Dear Friends,
Everywhere we go, we all see the same thing: “Help Wanted” signs in the storefronts of small businesses and restaurants. The words are plastered on all the entrances of big-box stores. They grab our attention from roadside billboards sponsored by manufacturers, trucking companies, and other large employers.
We scratch our heads and wonder how this can be when the starting wage at fast food restaurants has climbed to $15 per hour or more. Employers of all kinds offer signing bonuses of $500 to $5,000.
Last year, those who were “non-essential” workers couldn’t go to work because of the pandemic. COVID-19 lockdowns kept us at home. Now, when people can go to work, the plethora of “Help Wanted” signs make us ask, “Where are the people who want to work?”
Contrast our current worker shortage to the realities of the Great Depression when people were desperate to find work as unemployment rose to 25 percent! Consider the iconic depression-era photo, “Lunch atop a Skyscraper” (Ebbets, Charles. Lunch atop a Skyscraper. 1932. Photograph.). While originally staged as a publicity stunt to promote the construction of the new Rockefeller Center, it quickly became a symbol of hope for a nation struggling to put food on the table and provide housing for its families during the Great Depression.

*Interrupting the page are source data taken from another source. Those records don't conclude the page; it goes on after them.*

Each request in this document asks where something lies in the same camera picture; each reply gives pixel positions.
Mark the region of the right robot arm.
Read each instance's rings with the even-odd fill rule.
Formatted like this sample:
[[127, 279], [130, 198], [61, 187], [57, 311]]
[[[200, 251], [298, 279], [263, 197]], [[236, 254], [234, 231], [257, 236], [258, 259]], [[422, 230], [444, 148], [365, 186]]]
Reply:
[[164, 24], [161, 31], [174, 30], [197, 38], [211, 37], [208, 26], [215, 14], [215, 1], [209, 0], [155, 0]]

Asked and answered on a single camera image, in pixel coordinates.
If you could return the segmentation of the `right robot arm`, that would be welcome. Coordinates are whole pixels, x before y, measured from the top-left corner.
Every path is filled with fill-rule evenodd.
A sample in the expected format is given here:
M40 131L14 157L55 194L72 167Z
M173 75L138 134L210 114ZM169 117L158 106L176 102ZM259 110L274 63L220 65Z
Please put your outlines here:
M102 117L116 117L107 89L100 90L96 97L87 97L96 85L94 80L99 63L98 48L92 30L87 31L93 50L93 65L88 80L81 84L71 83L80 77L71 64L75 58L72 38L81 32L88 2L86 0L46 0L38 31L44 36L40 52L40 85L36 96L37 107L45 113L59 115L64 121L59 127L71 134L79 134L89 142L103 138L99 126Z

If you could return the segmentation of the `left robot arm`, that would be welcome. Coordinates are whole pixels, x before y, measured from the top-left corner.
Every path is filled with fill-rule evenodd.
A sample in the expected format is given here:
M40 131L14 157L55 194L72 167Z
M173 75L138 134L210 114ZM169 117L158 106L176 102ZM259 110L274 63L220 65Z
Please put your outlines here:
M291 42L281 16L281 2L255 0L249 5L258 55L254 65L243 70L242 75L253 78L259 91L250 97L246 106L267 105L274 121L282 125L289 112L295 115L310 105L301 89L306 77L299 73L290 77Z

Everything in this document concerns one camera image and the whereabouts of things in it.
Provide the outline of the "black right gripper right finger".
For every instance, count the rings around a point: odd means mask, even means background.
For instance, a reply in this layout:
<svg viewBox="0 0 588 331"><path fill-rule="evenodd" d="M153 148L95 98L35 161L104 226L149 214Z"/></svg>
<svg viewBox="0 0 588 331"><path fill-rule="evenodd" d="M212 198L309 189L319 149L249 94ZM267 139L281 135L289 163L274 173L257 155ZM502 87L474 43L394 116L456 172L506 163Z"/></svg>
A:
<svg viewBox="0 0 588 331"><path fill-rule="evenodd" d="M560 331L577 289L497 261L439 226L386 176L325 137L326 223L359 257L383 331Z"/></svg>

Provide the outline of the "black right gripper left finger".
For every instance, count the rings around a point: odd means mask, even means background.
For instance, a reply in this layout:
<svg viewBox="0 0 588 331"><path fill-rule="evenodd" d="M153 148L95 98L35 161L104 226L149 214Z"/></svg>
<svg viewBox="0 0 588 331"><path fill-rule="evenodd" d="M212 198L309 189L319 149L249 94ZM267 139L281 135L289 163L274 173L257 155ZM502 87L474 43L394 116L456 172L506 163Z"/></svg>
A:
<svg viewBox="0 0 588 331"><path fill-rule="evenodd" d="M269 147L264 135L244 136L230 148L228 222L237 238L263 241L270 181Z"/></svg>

In this epic photo with Central Park in the background, we see workers casually having lunch on a construction beam 850 feet above New York City while helping to build the Rockefeller Center. Working so high above ground, these laborers had little safety gear. John Rasenberger, author of “High Steel: The Daring Men Who Built the World’s Greatest Skyline” described it this way, “The pay was good. The thing was, you had to be willing to die.” The Rockefeller Center construction project employed 250,000 workers during the Great Depression.

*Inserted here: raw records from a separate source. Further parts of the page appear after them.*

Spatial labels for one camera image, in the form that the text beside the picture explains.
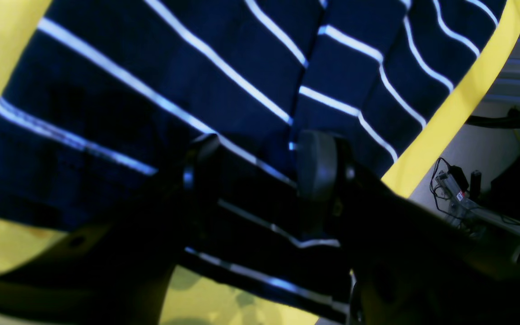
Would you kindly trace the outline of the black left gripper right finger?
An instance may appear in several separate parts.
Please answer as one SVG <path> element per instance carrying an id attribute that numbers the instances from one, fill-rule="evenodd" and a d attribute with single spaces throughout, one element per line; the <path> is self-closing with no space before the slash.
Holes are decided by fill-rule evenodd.
<path id="1" fill-rule="evenodd" d="M 303 232 L 335 237 L 367 325 L 520 325 L 520 266 L 499 242 L 470 238 L 390 190 L 345 139 L 301 131 Z"/>

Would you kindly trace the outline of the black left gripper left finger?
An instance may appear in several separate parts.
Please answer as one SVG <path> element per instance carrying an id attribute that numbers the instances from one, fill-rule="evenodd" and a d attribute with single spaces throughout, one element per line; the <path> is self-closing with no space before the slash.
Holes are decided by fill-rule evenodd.
<path id="1" fill-rule="evenodd" d="M 128 201 L 0 275 L 0 314 L 73 325 L 157 325 L 175 266 L 206 235 L 219 137 L 203 135 L 178 165 Z"/>

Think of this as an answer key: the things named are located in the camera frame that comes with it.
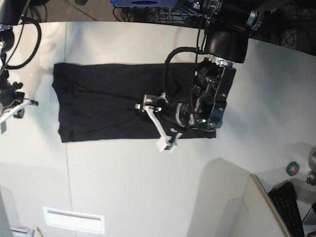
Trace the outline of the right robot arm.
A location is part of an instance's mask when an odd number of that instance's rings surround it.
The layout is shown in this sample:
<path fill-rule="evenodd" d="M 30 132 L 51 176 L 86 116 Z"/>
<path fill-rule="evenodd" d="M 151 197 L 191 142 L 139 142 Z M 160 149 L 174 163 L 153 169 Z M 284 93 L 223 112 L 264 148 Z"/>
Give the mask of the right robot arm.
<path fill-rule="evenodd" d="M 36 55 L 40 42 L 42 31 L 39 22 L 27 17 L 27 8 L 30 2 L 28 0 L 2 0 L 0 2 L 0 123 L 4 124 L 10 117 L 21 119 L 24 116 L 27 105 L 38 106 L 36 100 L 25 97 L 25 93 L 20 89 L 23 87 L 21 82 L 9 82 L 9 70 L 18 70 L 25 67 Z M 15 53 L 22 36 L 19 36 L 15 42 L 13 27 L 25 24 L 33 24 L 37 29 L 37 42 L 31 55 L 20 65 L 9 65 L 10 57 L 7 53 L 13 49 Z"/>

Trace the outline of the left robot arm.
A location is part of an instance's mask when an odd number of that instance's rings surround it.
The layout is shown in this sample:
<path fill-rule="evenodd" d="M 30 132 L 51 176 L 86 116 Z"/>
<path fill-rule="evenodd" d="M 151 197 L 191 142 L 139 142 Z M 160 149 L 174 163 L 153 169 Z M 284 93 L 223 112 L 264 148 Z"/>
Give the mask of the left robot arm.
<path fill-rule="evenodd" d="M 236 74 L 235 64 L 245 61 L 248 41 L 260 12 L 234 0 L 210 0 L 203 17 L 195 47 L 174 49 L 165 60 L 160 96 L 145 95 L 136 108 L 147 113 L 160 137 L 175 142 L 187 131 L 202 136 L 221 127 L 227 96 Z M 204 56 L 195 62 L 189 94 L 177 97 L 169 85 L 171 59 L 182 52 Z"/>

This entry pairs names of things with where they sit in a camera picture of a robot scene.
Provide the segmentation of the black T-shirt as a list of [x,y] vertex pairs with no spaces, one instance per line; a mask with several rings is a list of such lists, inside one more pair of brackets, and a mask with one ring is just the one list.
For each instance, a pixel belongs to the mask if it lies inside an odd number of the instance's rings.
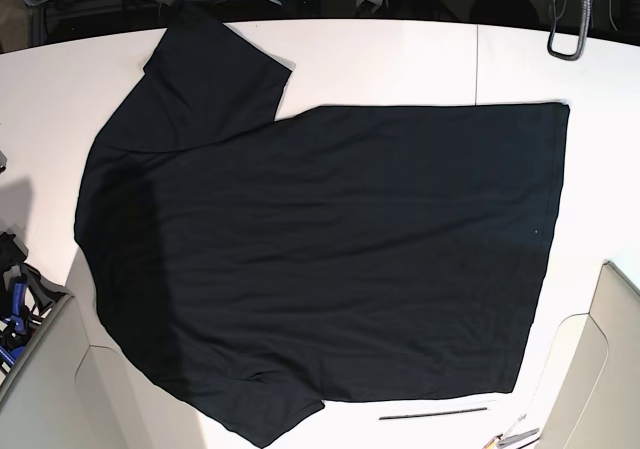
[[516,384],[546,274],[562,103],[320,106],[184,6],[89,151],[74,235],[153,384],[264,448],[326,402]]

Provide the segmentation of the grey pliers tool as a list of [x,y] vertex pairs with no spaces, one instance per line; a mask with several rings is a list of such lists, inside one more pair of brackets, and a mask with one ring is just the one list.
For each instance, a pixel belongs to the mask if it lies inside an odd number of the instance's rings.
[[492,437],[483,449],[523,448],[535,442],[541,430],[539,428],[522,429],[521,426],[526,418],[526,414],[520,415],[505,432]]

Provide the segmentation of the blue black clutter pile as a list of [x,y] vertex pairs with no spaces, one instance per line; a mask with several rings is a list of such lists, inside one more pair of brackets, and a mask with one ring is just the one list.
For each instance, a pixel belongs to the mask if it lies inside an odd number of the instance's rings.
[[65,290],[26,262],[16,235],[1,233],[1,374],[16,366]]

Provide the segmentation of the beige left chair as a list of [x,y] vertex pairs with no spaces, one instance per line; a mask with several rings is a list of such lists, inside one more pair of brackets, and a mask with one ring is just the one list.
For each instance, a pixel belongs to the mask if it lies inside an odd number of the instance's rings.
[[51,310],[1,385],[3,448],[126,448],[75,300]]

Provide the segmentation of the beige chair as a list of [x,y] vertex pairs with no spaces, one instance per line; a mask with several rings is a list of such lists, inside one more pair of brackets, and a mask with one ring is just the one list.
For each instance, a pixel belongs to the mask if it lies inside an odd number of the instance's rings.
[[126,448],[75,300],[51,310],[1,385],[3,448]]
[[612,262],[585,314],[560,324],[518,448],[639,446],[639,289]]

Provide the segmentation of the beige right chair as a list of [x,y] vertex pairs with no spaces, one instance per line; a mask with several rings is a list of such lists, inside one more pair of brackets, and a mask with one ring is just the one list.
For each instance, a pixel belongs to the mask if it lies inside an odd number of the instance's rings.
[[560,324],[518,448],[639,446],[639,289],[612,262],[585,314]]

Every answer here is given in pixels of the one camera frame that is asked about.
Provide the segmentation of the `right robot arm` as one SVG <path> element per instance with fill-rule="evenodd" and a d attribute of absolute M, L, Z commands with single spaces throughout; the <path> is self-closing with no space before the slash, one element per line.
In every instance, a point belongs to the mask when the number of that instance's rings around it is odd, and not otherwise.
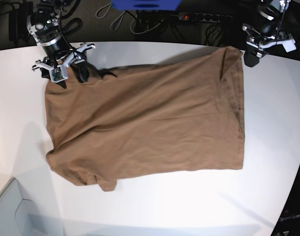
<path fill-rule="evenodd" d="M 83 26 L 80 18 L 71 19 L 65 26 L 62 25 L 62 21 L 71 17 L 79 4 L 79 0 L 41 0 L 36 11 L 27 19 L 28 33 L 46 54 L 42 60 L 35 62 L 32 71 L 39 69 L 43 78 L 64 89 L 69 68 L 80 83 L 88 80 L 86 51 L 95 48 L 93 44 L 87 43 L 76 48 L 67 40 L 69 35 Z"/>

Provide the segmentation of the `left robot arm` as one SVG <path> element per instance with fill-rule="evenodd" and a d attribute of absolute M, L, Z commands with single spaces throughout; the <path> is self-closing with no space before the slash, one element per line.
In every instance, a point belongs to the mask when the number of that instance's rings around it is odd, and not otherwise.
<path fill-rule="evenodd" d="M 270 47 L 282 45 L 287 53 L 297 49 L 292 34 L 281 29 L 289 3 L 288 0 L 262 0 L 256 7 L 254 24 L 242 25 L 242 30 L 247 34 L 246 66 L 256 66 L 268 54 L 265 50 Z"/>

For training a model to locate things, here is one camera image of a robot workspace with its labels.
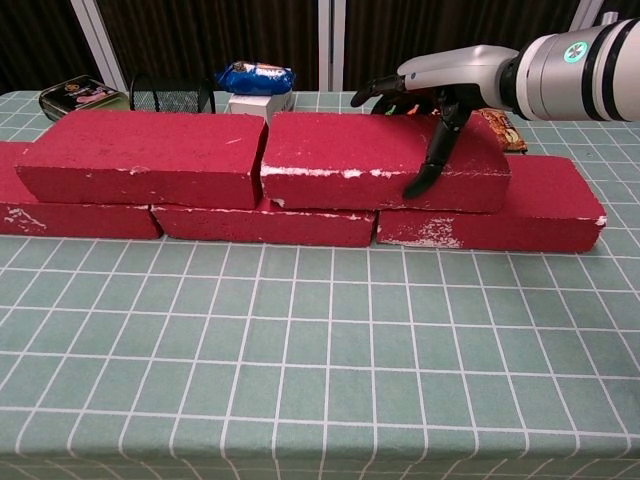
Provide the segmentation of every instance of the snack bag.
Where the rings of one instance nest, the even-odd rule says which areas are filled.
[[[493,108],[483,108],[480,110],[480,114],[489,122],[491,129],[496,133],[502,150],[505,152],[527,151],[527,142],[513,126],[506,113]]]
[[[238,95],[280,95],[293,88],[295,74],[290,68],[240,60],[216,74],[216,81],[223,90]]]

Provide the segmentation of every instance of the robotic arm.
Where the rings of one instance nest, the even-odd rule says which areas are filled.
[[[440,110],[427,156],[404,197],[422,195],[444,169],[461,129],[480,108],[525,120],[640,120],[640,19],[540,37],[520,52],[479,45],[412,58],[396,75],[372,80],[359,107]]]

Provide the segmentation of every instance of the blue bag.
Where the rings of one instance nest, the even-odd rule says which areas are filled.
[[[216,74],[216,81],[224,91],[238,95],[279,95],[293,89],[295,74],[290,68],[237,61]]]

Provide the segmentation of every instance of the background wall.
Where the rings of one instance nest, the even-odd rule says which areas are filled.
[[[69,0],[0,0],[0,94],[101,79]]]
[[[348,0],[344,89],[409,58],[478,44],[521,49],[566,31],[579,0]]]
[[[213,77],[244,59],[293,68],[297,90],[319,87],[317,0],[94,1],[127,84],[141,71]],[[343,89],[417,55],[480,43],[519,50],[566,31],[578,3],[346,0]],[[596,21],[605,11],[639,17],[640,0],[605,0]],[[101,79],[70,0],[0,0],[0,59],[0,94],[82,74]]]
[[[202,78],[235,60],[291,67],[318,88],[318,6],[308,0],[98,0],[127,82]]]

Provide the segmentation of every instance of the red brick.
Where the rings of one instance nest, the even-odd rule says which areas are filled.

The 2012 documentary “Men at Lunch,” by filmmakers and brothers Seán and Eamonn Ó Cualáin, tells the story behind the photo and debunks the rumor that the photo was fake. During the DOC NYC Film Festival where the film was screened, the festival’s senior programmer, Mystelle Brabbee, described the scene in the photo from 1932, saying, “Beauty, service, dignity, and humor dangling 56 stories above the midstream rush of the metropolis, all summarized in this moment.”
Do we blame today’s significant shortage of willing workers on government policies? Are employers themselves responsible for this predicament they find themselves in? Or is the answer something more fundamental than that?
Is it possible that many people have lost sight of the inherent dignity and value of work?
To rediscover work’s inherent dignity and value, we need to go back to the beginning. Far back to the beginning. According to Scripture, the first Person to show up on Monday for work was God Himself. The book of Genesis opens with these words, “In the beginning God created the heavens and the earth” (Genesis 1:1). It then goes on to detail God’s majestic work in creating the oceans, the animals, the plants, and mankind. God is the Original Worker. Therefore, all work, as He designed it, is inherently good.
Genesis tells us another truth about work. It is part of God’s creation plan that man should work. We are made in the image of this God who works, “So God created man in His own image; in the image of God He created him; male and female He created them…The Lord God took the man and put him in the Garden of Eden to work it and take care of it” (Genesis 1:27; 2:15). He assigned Adam and Eve to work and cultivate the lush paradise known as the Garden of Eden.
Although our work can be hard, sweaty and exhausting, frustrating and disappointing, that does not mean it has lost any inherent dignity and value. It still is intended to accomplish God’s good and loving purposes in our lives. Solomon, the wisest man of his age, wrote, “Then I realized it is good and proper for a man to eat and drink, and to find satisfaction in his toilsome labor under the sun…Moreover when God gives any man wealth and possessions, and enables him to enjoy them, to accept his lot and be happy in his work – this is a gift of God” (Ecclesiastes 5:18-19).
Beyond the dignity and value of providing for our needs and those of others through our labors, work is also intended to bring a sense of purpose and meaning to our lives. It was Mark Twain who once said, “The two most important days in your life are the day you were born, and the day you find out why.”
Our work can help answer the question of why we were born. Indeed, unless we fully utilize the talents, gifts, and abilities given to us, we may be left with a lingering sense of unfulfillment and frustration with our lives. Not only will we miss the self-actualizing value of work, but also, we will forfeit the many opportunities that could be ours. As many believe Thomas Edison once said, “Opportunity is missed by most people because it is dressed in overalls and looks like work.”
Perhaps the “Help Wanted” signs we see these days should instead read, “Dignity and Opportunity Available. Inquire Within.” In addition to other blessings, this Thanksgiving let us be thankful for the gift of work. Work allows us to share in the image of God our Creator. Work helps give our lives dignity, purpose, and opportunity.
Happy Thanksgiving
The Law Offices of Mark S. Knutson, S.C.